== Information shown ==

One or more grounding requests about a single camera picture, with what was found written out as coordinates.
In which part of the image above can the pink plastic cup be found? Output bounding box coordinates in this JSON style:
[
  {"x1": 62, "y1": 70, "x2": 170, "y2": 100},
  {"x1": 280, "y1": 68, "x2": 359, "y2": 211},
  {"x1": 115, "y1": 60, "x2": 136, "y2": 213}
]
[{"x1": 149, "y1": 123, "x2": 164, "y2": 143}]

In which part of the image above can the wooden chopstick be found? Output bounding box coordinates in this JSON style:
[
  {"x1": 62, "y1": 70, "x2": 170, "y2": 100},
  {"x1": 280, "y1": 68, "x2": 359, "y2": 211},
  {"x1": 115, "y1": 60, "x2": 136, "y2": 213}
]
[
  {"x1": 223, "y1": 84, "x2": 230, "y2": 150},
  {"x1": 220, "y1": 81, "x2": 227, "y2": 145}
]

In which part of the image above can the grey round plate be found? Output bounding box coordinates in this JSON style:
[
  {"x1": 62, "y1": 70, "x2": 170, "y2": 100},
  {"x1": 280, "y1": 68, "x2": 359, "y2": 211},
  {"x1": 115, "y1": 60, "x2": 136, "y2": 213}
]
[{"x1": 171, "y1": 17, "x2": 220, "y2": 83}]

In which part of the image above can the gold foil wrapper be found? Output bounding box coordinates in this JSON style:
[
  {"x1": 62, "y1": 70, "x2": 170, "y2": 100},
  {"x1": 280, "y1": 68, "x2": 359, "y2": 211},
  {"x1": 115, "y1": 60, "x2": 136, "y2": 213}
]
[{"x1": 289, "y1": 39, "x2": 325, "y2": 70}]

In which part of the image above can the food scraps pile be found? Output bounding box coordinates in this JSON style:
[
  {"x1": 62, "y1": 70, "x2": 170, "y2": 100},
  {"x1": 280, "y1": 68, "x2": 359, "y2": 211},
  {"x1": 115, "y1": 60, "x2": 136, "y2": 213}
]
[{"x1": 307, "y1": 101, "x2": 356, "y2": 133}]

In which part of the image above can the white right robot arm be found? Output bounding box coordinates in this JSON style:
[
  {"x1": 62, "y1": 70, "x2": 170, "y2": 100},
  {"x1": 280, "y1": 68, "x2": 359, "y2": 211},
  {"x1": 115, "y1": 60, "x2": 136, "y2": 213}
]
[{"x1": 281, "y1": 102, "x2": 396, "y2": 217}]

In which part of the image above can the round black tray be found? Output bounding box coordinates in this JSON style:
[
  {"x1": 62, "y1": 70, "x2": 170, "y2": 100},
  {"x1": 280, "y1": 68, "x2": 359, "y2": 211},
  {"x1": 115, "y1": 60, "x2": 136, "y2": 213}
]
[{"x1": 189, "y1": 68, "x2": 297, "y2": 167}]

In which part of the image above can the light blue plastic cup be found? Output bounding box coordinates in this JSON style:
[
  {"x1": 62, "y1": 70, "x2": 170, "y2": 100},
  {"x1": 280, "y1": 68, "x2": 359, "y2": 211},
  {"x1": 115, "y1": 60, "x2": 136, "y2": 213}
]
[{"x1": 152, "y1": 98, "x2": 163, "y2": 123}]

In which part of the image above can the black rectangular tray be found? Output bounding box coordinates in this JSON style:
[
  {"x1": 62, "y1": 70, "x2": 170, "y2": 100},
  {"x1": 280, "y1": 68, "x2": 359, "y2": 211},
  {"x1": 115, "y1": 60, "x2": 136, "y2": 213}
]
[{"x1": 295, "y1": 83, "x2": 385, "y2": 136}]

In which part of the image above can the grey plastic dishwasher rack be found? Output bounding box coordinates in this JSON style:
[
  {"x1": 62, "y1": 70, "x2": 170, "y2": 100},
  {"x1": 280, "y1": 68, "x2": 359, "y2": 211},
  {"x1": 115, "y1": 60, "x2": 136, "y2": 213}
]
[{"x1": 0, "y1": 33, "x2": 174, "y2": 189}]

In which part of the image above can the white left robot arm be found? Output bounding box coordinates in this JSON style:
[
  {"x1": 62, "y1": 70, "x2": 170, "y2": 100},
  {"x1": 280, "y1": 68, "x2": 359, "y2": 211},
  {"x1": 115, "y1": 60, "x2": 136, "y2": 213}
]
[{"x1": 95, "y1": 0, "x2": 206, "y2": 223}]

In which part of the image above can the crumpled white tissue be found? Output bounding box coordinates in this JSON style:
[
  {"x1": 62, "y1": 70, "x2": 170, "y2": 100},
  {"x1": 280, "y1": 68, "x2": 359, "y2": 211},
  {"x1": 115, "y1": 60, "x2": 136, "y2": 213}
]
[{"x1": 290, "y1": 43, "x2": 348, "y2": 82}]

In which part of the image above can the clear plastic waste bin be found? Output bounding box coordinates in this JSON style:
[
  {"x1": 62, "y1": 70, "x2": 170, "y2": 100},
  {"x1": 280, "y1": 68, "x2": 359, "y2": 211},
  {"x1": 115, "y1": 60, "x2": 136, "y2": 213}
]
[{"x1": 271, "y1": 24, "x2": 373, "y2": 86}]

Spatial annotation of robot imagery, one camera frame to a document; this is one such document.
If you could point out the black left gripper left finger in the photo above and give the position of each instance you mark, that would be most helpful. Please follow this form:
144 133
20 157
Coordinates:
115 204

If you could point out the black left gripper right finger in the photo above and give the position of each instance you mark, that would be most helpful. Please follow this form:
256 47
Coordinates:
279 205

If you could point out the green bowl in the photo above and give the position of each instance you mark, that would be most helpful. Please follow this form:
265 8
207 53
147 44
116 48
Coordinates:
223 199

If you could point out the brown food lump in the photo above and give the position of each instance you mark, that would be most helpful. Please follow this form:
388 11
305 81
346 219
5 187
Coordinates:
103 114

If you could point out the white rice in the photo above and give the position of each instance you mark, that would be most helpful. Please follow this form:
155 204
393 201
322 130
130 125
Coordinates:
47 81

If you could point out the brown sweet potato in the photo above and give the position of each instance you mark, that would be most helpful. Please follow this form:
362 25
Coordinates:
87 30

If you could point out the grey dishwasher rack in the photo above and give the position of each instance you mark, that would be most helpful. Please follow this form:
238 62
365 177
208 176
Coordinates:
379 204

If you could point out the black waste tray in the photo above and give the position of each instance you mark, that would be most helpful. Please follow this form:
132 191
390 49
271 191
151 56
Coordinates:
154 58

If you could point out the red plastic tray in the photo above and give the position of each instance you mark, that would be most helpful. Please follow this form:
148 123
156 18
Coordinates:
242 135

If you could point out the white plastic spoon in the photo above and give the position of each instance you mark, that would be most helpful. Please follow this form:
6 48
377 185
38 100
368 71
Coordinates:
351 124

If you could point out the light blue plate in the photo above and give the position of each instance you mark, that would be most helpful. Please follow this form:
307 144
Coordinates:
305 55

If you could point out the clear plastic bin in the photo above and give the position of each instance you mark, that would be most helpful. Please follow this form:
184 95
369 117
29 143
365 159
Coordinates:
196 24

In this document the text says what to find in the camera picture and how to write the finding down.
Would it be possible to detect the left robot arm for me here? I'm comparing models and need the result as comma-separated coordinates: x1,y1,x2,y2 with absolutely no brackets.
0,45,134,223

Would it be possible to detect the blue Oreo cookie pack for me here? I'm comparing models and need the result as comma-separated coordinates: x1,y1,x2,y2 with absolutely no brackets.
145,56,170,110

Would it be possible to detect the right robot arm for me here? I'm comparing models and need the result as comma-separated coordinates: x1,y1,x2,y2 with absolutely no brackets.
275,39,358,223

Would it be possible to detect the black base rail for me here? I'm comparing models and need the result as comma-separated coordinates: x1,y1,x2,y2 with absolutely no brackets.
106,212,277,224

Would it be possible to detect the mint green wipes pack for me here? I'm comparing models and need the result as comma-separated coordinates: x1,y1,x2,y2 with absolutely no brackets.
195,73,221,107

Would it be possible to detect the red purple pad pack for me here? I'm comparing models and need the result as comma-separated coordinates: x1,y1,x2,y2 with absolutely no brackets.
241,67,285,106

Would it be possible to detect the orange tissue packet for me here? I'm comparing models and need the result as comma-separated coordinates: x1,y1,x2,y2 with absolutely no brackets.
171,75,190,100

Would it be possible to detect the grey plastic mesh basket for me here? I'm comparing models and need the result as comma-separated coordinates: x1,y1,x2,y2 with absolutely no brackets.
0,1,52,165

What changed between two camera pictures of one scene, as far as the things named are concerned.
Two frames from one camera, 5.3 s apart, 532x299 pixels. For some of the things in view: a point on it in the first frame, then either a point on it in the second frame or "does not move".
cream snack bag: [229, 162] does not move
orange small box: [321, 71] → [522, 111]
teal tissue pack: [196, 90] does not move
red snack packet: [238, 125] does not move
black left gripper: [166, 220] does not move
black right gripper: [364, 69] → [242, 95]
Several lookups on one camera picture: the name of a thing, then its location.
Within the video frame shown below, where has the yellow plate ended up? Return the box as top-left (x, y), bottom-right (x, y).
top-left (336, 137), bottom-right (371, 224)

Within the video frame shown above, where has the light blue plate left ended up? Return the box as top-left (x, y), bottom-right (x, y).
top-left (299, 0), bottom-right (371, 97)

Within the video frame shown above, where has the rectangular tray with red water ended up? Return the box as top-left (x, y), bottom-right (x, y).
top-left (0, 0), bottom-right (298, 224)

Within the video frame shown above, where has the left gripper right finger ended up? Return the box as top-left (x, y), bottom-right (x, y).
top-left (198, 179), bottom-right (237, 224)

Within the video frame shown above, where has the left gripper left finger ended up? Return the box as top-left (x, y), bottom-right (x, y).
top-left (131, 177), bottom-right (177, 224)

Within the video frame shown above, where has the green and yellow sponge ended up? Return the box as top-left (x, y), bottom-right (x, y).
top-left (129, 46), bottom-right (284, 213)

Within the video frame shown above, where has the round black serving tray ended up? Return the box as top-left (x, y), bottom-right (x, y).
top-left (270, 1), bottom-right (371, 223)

===

**Exercise:** The answer must be a single number: how many lines above contain "clear".

**Solution to the problem:** 2